En el parafraseo de la ficción y la realidad… en aquella crónica de una guerra anunciada, los Estados Unidos pregonaron el 2 de agosto de 1990, la invasión de Irak, la llamada Operación Tormenta, es el inicio del simulacro del Apocalipsis, de la construcción de un Chivo Expiatorio; no sólo se trata de la puesta en escena del gran enemigo ORIENTE y lo que el simplismo mediático ha denominado MUNDO ÁRABE, sino del fantasma de una guerra total que eliminará a la humanidad.

En esa misma lógica racional, la racionalidad NAZI se impone y el 20 de marzo de 2003, se crea un nuevo simulacro de guerra, bajo el argumento de armamento nuclear, biológico y químico, los Estados Unidos, comandados por Bush II, vuelven a invadir Irak. El simulacro consiste en la invención del argumento, ya que Colin Powell, la CIA, el presidente Bush II y sus aliados nunca pudieron demostrar la existencia del armamento, la evidencia sólo demuestra la eliminación de más de 650 mil muertos, iraquíes la mayoría de ellos, mujeres, niños… varones. Un pueblo miserable es sometido y sacrificado en torno a intereses económicos: el Petróleo.

Diecisiete años después, el Fascista Americano vuelve a utilizar la misma fórmula, ejecutando al general iraní Qassem Soleimani, un antiguo aliado norteamericano es eliminado con drones; ¡el sainete del sainete!. El absurdo. La miserable farsa de los acontecimientos no está en los millones de mujeres, niños y varones que han fallecido en pos del nuevo “orden mundial”, sino en el engaño que legitima la violencia que se ejerce sobre poblaciones enteras, invasiones políticas que disfrazan el imperialismo económico de ese 1 por ciento.

El enemigo de la democracia occidental no es el Islam, no son los millones de habitantes que se encubren bajo el manto mediático de lo ÁRABE, ¡NO!, el enemigo de la democracia es ese 1 por ciento, que durante más de cuatro décadas ha pauperizado a poblaciones enteras del mundo, democratizando la miseria; grandes franjas de norteamericanos viven en la misma condición de norteafricanos, habitantes de los llamados países desarrollados habitan el mundo bajo iguales circunstancias de los subdesarrollados. Los piojos, las pulgas y las garrapatas de los chiquitos en África, son las mismas de los miserables chiquillos norteamericanos, latinoamericanos… el HAMBRE es la misma.

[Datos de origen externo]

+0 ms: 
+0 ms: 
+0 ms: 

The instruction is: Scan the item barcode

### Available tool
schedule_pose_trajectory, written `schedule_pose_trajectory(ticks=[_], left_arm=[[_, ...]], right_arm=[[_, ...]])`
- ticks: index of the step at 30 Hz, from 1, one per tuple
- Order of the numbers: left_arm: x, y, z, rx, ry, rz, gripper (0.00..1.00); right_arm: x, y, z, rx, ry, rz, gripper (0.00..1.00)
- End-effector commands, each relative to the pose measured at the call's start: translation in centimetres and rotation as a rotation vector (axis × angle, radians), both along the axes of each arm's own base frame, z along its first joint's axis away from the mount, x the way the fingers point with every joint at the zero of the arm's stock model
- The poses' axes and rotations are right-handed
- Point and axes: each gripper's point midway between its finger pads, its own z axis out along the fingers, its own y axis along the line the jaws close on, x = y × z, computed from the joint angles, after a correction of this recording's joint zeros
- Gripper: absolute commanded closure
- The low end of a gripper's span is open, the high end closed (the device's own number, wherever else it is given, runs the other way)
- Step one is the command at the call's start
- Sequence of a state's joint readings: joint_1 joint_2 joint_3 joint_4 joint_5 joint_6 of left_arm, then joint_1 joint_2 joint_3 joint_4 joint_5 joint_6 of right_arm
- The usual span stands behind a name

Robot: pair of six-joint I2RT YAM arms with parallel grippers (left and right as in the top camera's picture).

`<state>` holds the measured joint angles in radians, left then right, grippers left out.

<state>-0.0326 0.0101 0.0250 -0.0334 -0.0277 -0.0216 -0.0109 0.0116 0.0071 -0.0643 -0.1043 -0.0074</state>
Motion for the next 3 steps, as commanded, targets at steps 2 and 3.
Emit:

La globalización democratizó el hambre, como la muerte, los niños miserables de Corea del Norte experimentan la inanición que un infante peruano; agonizamos de antiguas enfermedades… poco a poco el capitalismo en su fase actual ELIMINA a su enemigo, al pobre, al nuevo analfabeta, a aquel que ya no le sirve porque no consume. ¡Sobrevivir es consumir!

El Fascista Americano recurre a la vieja fórmula de la invención del Apocalipsis, por los antiguos intereses económicos, y también, como un medio para distraer la atención pública norteamericana ante el Impeachment al que está siendo sometido por abuso de poder y obstrucción. La miserable farsa de los acontecimientos envuelven al Fascista Americano en sus mentiras… una Fake News sobre el candidato Joe Biden, llevó al Fascista Americano a pedir al presidente de Ucrania investigar al ex Vicepresidente y su hijo. La anécdota es que la historia falsa fue construida por el mismo equipo del Fascista Americano años atrás. La miserable farsa de lo que acontece, el mentiroso que cae en sus mentiras hasta llevar el simulacro al paroxismo de lo real.

Aparentemente la tercera guerra mundial no ha estallado todavía, lo que sí, es la necia necesidad del humano por recrear el Infierno en la tierra. La mercadotecnia de la destrucción total está alimentada por la industria cultural que desprecia profundamente lo humano y apuesta consistentemente por la recreación del horror. En la crisis mundial que confronta la humanidad, el Fascista Americano es su termómetro. Ayer Hitler eliminó a más de 60 millones de humanos; ayer Hitler creo una racionalidad que se consagra en la Solución Final. Hoy el Fascista Americano apuesta a la eliminación de millones en pos de mantenerse en el poder. Hitler llegó al poder por la democracia, de igual forma el fascista americano. La miserable farsa de los acontecimientos.